One of the most common questions we encounter about screw piles is:

“What happens if you hit something underground when your installing screw-piles?”

And that is precisely what this article will address.

First Things First – Soil Conditions

As much as we love to sell high-quality screw piles as a quick, easy and environmentally friendlier alternative to concrete even we acknowledge that screw-pile are not suitable for every job.

e.g. If you are seeking to instal DIY screw-piles by hand in a site filled with old brick or concrete footings. Though it would be possible to overcome these obstructions with pre-drilling and installation with a mini digger, it would be near impossible to do that installation by hand.

In summary, you must ensure that screw-piles are suitable for your ground conditions. It will save you a lot of time and trouble to choose the right foundation type for your soil conditions.

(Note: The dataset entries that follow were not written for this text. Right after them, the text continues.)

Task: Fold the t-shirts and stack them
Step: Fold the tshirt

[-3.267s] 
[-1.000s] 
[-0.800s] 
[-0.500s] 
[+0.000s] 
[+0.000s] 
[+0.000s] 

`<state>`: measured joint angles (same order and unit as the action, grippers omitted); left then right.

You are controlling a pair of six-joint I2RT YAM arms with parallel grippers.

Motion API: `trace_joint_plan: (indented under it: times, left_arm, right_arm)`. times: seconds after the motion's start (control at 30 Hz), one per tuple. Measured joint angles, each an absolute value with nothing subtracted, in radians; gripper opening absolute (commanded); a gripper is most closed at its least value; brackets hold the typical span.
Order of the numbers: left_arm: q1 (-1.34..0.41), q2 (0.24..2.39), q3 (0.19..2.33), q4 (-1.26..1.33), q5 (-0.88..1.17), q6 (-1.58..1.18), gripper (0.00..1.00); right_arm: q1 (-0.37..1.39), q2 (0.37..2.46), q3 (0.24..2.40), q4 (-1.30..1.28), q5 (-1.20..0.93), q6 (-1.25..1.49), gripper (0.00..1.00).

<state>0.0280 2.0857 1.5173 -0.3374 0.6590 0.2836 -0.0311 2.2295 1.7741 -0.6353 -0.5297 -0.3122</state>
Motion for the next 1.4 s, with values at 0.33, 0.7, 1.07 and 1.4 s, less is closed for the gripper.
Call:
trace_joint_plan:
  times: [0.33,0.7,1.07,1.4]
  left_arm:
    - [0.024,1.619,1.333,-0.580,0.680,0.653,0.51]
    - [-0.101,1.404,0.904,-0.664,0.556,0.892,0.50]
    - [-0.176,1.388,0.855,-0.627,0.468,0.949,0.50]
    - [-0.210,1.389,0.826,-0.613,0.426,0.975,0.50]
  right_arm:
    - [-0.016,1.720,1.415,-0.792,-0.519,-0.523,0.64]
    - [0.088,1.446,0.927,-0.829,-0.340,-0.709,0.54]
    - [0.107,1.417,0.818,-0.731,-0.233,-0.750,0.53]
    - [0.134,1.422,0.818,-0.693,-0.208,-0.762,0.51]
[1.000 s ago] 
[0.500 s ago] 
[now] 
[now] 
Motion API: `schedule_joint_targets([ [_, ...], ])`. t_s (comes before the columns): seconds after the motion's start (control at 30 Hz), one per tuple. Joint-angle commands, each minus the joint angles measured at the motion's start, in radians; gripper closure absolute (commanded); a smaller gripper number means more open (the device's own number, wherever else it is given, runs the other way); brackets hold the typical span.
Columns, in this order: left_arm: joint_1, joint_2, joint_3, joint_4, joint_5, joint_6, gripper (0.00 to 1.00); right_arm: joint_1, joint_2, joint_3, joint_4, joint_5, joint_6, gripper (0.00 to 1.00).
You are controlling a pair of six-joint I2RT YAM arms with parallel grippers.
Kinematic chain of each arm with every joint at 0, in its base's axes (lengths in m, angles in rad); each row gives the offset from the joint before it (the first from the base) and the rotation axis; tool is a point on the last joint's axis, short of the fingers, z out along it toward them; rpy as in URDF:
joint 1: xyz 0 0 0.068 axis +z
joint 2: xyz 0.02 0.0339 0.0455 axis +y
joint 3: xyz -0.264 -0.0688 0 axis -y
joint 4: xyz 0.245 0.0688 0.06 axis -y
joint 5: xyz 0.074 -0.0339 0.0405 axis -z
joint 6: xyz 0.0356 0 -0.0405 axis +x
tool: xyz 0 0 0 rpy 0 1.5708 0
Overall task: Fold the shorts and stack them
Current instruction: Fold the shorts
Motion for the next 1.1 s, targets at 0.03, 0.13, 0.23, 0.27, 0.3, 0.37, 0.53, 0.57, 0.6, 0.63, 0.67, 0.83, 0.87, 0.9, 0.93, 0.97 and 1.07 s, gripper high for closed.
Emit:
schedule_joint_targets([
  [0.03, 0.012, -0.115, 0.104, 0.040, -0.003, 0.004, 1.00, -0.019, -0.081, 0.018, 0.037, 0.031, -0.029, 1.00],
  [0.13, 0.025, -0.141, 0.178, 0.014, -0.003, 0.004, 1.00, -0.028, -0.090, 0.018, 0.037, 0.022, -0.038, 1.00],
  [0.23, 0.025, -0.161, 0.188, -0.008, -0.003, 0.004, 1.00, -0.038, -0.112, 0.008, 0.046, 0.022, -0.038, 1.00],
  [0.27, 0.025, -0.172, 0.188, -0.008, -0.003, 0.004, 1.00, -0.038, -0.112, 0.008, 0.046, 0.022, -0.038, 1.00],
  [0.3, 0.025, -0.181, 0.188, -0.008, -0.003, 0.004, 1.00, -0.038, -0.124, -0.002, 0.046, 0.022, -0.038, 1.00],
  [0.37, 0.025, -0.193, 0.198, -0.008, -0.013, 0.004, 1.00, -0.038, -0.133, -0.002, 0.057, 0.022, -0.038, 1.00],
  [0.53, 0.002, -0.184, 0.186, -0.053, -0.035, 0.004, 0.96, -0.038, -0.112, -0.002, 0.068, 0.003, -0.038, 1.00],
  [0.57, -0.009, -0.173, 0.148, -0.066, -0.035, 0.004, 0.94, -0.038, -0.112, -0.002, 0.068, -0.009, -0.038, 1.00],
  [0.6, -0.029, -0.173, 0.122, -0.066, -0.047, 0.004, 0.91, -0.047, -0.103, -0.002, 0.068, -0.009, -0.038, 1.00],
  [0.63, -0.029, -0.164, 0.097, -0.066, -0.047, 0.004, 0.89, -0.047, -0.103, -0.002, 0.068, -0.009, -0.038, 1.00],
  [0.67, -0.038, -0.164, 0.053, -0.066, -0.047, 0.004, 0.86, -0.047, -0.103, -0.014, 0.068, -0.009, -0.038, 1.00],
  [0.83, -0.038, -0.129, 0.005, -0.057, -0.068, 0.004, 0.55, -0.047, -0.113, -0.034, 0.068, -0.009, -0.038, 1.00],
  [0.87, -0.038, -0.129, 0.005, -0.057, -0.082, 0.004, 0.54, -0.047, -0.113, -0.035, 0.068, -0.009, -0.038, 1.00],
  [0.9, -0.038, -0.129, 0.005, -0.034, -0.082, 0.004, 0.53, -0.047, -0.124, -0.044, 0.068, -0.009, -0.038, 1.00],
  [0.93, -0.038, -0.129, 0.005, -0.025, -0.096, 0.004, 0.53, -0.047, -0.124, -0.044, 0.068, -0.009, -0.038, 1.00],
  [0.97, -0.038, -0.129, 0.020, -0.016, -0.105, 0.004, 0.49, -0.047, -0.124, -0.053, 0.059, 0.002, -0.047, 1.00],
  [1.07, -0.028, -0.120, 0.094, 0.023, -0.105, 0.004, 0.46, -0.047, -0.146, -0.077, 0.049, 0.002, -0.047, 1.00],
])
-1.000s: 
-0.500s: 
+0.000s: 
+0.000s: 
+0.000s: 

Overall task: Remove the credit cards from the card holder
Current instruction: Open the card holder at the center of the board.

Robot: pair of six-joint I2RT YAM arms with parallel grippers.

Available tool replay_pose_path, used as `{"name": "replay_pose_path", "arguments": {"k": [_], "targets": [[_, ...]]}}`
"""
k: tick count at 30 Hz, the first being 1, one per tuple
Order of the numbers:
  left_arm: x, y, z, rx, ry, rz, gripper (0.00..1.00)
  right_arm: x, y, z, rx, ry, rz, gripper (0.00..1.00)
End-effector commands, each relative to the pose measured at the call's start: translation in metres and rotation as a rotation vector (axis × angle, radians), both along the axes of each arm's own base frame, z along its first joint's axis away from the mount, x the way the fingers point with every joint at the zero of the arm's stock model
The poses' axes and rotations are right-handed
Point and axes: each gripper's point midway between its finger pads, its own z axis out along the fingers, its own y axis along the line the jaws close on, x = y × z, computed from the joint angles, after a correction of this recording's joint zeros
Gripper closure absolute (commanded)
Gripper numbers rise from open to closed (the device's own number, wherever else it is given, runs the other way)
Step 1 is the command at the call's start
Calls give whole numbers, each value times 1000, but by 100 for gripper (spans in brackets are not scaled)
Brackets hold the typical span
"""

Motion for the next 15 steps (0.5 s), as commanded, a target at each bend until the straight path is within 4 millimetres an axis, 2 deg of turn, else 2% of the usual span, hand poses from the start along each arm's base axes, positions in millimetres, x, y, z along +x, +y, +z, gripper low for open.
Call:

If you have occasional obstructions at a shallow depth you can drill through these obstructions with power tools (for DIY screw-pile jobs) or with an auger flight attached to an auger unit. This clears the path for the screw-pile to be drilled in later.

Removing Obstruction

If you encounter occasional obstruction at a shallow depth you can consider digging out the obstruction. Once the obstruction is removed you can continue drilling with the screw pile.

Moving The Location

In some situations, when most of the piles have been installed successfully, if a serious obstruction is encountered it can be worth simply moving the screw-pile location further down the pre-planned fountain line, providing this does not affect the maximum limit of the span between piles. If only a small number of piles encounter serious obstructions this is often an easy way to overcome the issue.

In Summary

As any contractor experienced in groundworks will tell you, it is incredibly difficult to determine what is underground 100% of the time. But understanding your ground conditions is primary to choosing the right sort of foundation for your project and determining whether screw-piles are suitable. This can be achieved by conducting a soil investigation, studying local boreholes or, for minor DIY jobs, simply taking a spade and having a dig.

Once you have concluded you have suitable ground conditions for screw-piles, should you encounter the occasional obstruction, the above solutions are what the majority of installers use to overcome them.

p.s. It goes without saying that should also locate your services and use a CAT scanner if there is any doubt before conducting any groundworks.

Disclaimer –Information in this blog does not in any way constitute building advice or guidance for private or commercial building projects.